Example 2 "dig int-evry.fr SOA +multiline" 

; <<>> DiG 9.2.2rc1 <<>> int-evry.fr SOA +multiline
;; ->>HEADER<<- opcode: QUERY, status: NOERROR, id: 64578
;; flags: qr aa rd ra; QUERY: 1, ANSWER: 1, AUTHORITY: 4, ADDITIONAL: 2

;; QUESTION SECTION:
;int-evry.fr.           IN SOA

;; ANSWER SECTION:
int-evry.fr.            172800 IN SOA diamant.int-evry.fr. admin.int-evry.fr. (
                                2003043000 ; serial
                                21600      ; refresh (6 hours)
                                3600       ; retry (1 hour)
                                1209600    ; expire (2 weeks)
                                172800     ; minimum (2 days)
                                )

;; AUTHORITY SECTION:
int-evry.fr.            172800 IN NS diamant.int-evry.fr.
int-evry.fr.            172800 IN NS ns2.nic.fr.
int-evry.fr.            172800 IN NS ns4.enst.fr.
int-evry.fr.            172800 IN NS pompei.int-evry.fr.

;; ADDITIONAL SECTION:
pompei.int-evry.fr.     172800 IN A 157.159.11.13
diamant.int-evry.fr.    172800 IN A 157.159.10.12

;; Query time: 6 msec
;; SERVER: 157.159.100.81#53(157.159.100.81)
;; WHEN: Fri May  2 09:25:03 2003
;; MSG SIZE  rcvd: 191
Hints : Zone definition : SOA, NS, Glue. NB: in SOA, "minimum" must be read as "Negative Cache TTL".

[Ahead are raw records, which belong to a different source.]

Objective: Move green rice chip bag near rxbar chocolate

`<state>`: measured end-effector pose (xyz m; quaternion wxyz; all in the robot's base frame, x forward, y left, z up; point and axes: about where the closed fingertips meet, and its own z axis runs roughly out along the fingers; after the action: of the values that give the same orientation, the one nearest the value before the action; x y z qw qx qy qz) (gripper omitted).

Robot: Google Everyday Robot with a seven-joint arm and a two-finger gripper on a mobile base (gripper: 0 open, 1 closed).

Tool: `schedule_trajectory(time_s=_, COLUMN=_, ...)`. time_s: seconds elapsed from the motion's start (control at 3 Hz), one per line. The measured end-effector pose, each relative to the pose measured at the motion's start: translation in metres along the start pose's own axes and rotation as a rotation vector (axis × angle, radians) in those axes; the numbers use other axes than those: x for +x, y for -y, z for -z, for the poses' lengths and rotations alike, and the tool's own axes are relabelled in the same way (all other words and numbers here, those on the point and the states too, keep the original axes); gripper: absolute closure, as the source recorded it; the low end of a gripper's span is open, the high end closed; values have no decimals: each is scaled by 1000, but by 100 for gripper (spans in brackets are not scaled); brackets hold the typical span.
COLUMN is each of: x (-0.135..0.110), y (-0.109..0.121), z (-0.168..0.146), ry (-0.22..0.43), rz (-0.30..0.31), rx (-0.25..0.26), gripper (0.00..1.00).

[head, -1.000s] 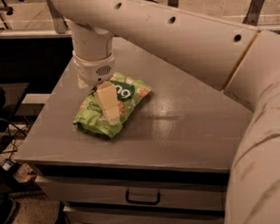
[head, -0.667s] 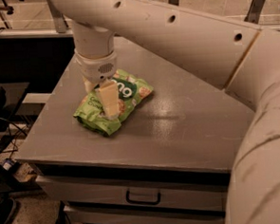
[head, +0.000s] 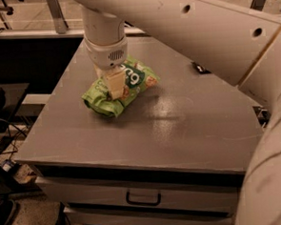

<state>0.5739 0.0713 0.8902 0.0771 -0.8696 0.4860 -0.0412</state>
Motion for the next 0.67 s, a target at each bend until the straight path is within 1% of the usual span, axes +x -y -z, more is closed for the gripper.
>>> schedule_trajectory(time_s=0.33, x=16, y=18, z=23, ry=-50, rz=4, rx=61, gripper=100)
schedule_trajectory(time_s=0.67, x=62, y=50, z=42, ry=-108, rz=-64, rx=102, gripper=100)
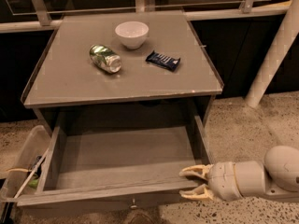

Example 3 "dig +trace bonemine.ipv6.int-evry.fr AAAA" 

; --- DiG 9.2.1rc2 ---  +trace ipv6.int-evry.fr
.			500116	IN	NS	D.ROOT-SERVERS.NET.
.			500116	IN	NS	A.ROOT-SERVERS.NET.
.			500116	IN	NS	H.ROOT-SERVERS.NET.
.			500116	IN	NS	C.ROOT-SERVERS.NET.
.			500116	IN	NS	G.ROOT-SERVERS.NET.
.			500116	IN	NS	F.ROOT-SERVERS.NET.
.			500116	IN	NS	B.ROOT-SERVERS.NET.
.			500116	IN	NS	J.ROOT-SERVERS.NET.
.			500116	IN	NS	K.ROOT-SERVERS.NET.
.			500116	IN	NS	L.ROOT-SERVERS.NET.
.			500116	IN	NS	M.ROOT-SERVERS.NET.
.			500116	IN	NS	I.ROOT-SERVERS.NET.
.			500116	IN	NS	E.ROOT-SERVERS.NET.
;; Received 436 bytes from 192.93.0.4#53(ns2.nic.fr) in 18 ms

fr.			172800	IN	NS	DNS.CS.WISC.EDU.
fr.			172800	IN	NS	NS1.NIC.fr.
fr.			172800	IN	NS	NS3.NIC.fr.
fr.			172800	IN	NS	DNS.INRIA.fr.
fr.			172800	IN	NS	NS2.NIC.fr.
fr.			172800	IN	NS	NS.EU.NET.
fr.			172800	IN	NS	DNS.PRINCETON.EDU.
fr.			172800	IN	NS	NS-EXT.VIX.COM.
;; Received 352 bytes from 128.8.10.90#53(D.ROOT-SERVERS.NET) in 103 ms

int-evry.fr.		345600	IN	NS	ns2.nic.fr.
int-evry.fr.		345600	IN	NS	diamant.int-evry.fr.
int-evry.fr.		345600	IN	NS	etna.int-evry.fr.
;; Received 145 bytes from 128.105.2.10#53(DNS.CS.WISC.EDU) in 124 ms

ipv6.int-evry.fr.       172800  IN      NS      hugo.int-evry.fr.
ipv6.int-evry.fr.       172800  IN      NS      diamant.int-evry.fr.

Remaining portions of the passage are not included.